Recipe 13.2. Grabbing a Document from the Web

Credit: Gisle Aas, Magnus Bodin

Problem

You need to grab a document from a URL on the Web.

Solution

urllib.urlopen returns a file-like object, and you can call the read method on that object to get all of its contents:

from urllib import urlopen doc = urlopen("http://www.python.org").read( ) print doc

Discussion

Once you obtain a file-like object from urlopen, you can read it all at once into one big string by calling its read method, as I do in this recipe. Alternatively, you can read the object as a list of lines by calling its readlines method, or, for special purposes, just get one line at a time by looping over the object in a for loop. In addition to these file-like operations, the object that urlopen returns offers a few other useful features. For example, the following snippet gives you the headers of the document:

doc = urlopen("http://www.python.org") print doc.info( )

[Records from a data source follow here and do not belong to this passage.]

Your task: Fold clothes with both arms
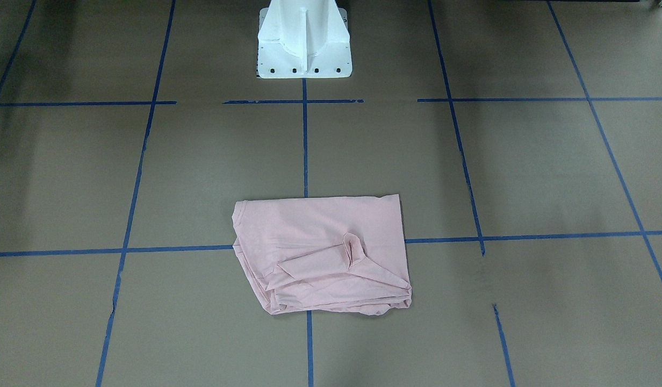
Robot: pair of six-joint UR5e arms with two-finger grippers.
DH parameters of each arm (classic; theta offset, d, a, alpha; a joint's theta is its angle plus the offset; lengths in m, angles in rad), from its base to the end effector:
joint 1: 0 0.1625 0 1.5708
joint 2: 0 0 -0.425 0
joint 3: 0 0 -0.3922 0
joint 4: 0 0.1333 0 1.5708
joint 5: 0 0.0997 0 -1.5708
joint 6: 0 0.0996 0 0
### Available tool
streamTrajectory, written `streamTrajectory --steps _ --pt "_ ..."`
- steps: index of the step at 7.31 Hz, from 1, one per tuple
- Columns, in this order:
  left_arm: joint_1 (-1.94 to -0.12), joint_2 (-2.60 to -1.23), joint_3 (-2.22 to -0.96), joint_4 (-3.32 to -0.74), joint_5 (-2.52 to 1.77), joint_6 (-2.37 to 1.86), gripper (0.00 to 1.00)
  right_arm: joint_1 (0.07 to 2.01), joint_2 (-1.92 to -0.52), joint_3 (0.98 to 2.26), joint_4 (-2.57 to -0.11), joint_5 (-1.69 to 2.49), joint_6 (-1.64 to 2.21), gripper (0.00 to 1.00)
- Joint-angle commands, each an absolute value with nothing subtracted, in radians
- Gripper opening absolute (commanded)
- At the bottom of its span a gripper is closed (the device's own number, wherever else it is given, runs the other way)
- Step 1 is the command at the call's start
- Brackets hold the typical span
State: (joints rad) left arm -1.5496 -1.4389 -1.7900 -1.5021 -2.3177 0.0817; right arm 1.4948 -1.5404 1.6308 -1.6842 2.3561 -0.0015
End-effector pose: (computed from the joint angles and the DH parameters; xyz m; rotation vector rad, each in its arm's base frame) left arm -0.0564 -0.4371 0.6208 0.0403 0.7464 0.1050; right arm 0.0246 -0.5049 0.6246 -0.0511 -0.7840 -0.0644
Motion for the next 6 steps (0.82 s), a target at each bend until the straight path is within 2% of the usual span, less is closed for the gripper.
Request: streamTrajectory --steps 1,6 --pt "-1.545 -1.439 -1.790 -1.503 -2.318 0.083 1.00 1.494 -1.543 1.640 -1.698 2.356 -0.002 1.00" --pt "-1.545 -1.440 -1.793 -1.505 -2.316 0.091 1.00 1.493 -1.554 1.638 -1.689 2.356 -0.005 1.00"
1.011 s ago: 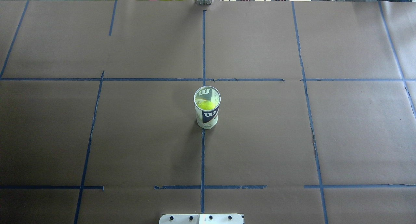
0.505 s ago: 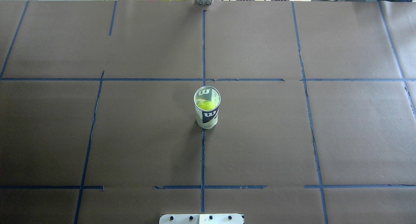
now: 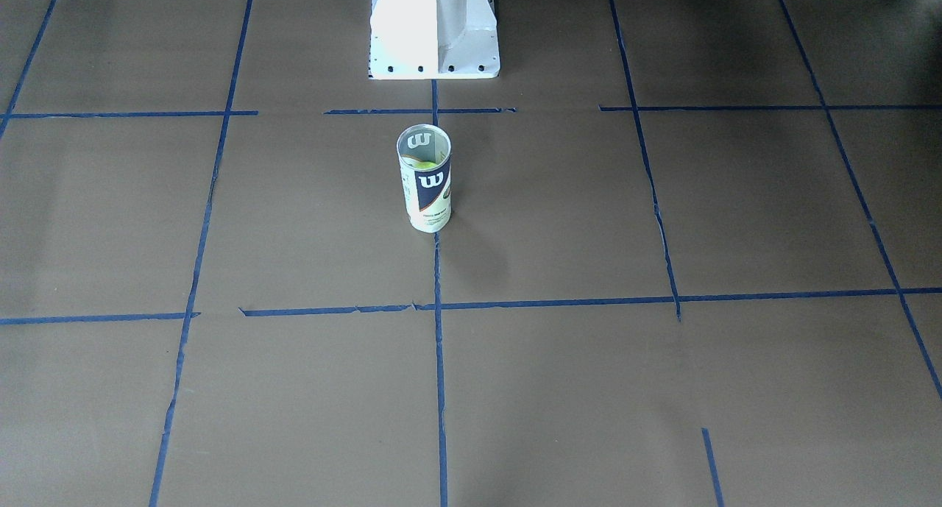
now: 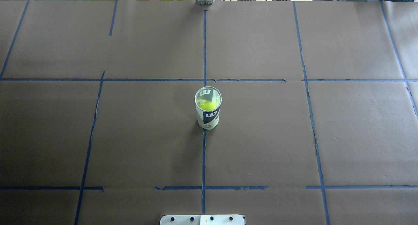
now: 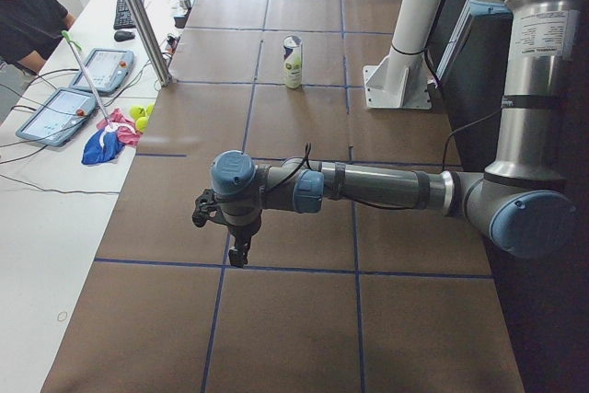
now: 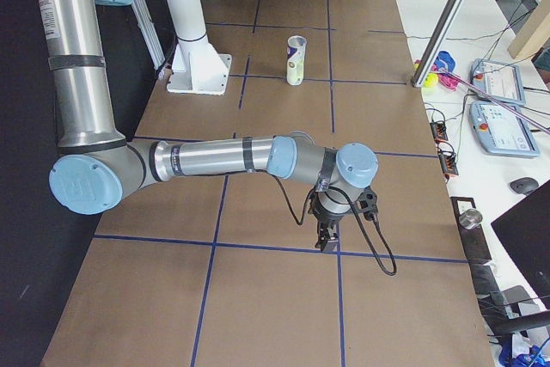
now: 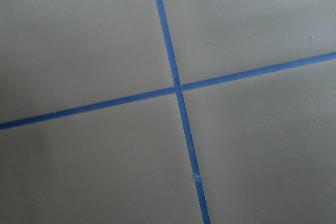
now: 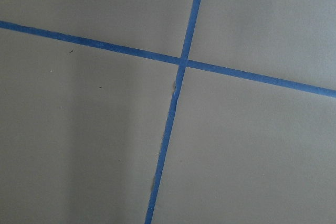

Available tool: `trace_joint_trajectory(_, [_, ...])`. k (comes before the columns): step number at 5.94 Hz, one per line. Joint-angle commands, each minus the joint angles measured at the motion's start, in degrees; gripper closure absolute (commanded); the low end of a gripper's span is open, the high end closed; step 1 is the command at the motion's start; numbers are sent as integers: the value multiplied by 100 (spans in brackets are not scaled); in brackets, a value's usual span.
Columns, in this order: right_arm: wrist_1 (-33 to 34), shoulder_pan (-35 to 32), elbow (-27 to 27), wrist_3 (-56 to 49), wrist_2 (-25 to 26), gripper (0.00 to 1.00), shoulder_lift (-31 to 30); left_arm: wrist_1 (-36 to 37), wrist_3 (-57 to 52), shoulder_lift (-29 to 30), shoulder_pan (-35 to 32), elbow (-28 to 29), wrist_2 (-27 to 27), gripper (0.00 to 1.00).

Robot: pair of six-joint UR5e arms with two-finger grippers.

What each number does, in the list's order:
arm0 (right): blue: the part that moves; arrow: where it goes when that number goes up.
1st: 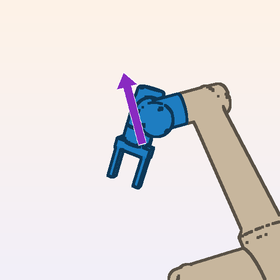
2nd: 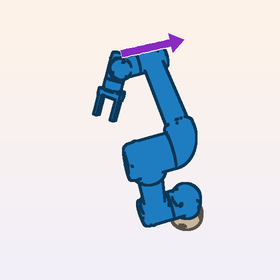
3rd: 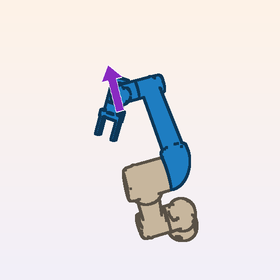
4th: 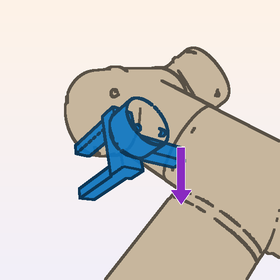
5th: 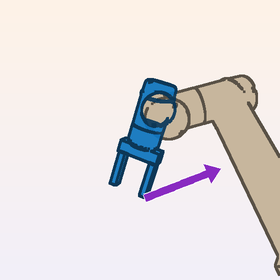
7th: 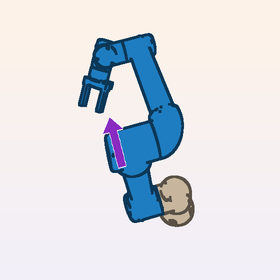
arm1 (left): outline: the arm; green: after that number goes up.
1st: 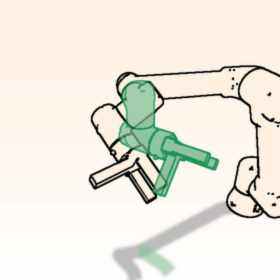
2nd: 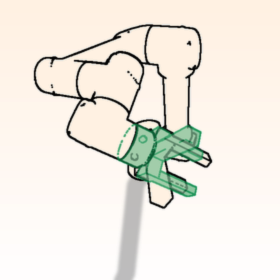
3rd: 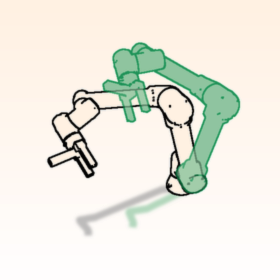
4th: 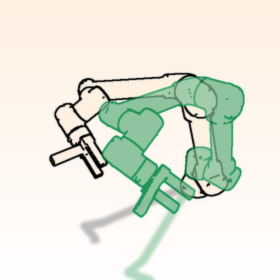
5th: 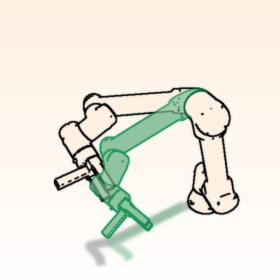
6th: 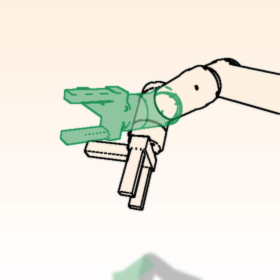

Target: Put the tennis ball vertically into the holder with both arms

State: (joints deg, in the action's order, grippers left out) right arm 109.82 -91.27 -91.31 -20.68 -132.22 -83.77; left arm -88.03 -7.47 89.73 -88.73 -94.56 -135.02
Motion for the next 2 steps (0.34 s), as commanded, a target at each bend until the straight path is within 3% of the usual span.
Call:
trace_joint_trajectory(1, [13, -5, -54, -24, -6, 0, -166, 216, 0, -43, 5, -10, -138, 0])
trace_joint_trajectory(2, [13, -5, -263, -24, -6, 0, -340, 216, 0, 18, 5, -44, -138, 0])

such as the Content-Type header (text/html in this case) that defines the MIME type of the document. doc.info returns a mimetools.Message instance, so you can access it in various ways besides printing it or otherwise transforming it into a string. For example, doc.info( ).getheader(`Content-Type') returns the 'text/html' string. The maintype attribute of the mimetools.Message object is the 'text' string, subtype is the 'html' string, and type is also the 'text/html' string. If you need to perform sophisticated analysis and processing, all the tools you need are right there. At the same time, if your needs are simpler, you can meet them in very simple ways, as this recipe shows.

If what you need to do with the document you grab from the Web is specifically to save it to a local file, urllib.urlretrieve is just what you need, as the "Introduction" to this chapter describes.

urllib implicitly supports the use of proxies (as long as the proxies do not require authentication: the current implementation of urllib does not support authentication-requiring proxies). Just set environment variable HTTP_PROXY to a URL, such as 'http://proxy.domain.com:8080', to use the proxy at that URL. If the environment variable HTTP_PROXY is not set, urllib may also look for the information in other platform-specific locations, such as the Windows registry if you're running under Windows.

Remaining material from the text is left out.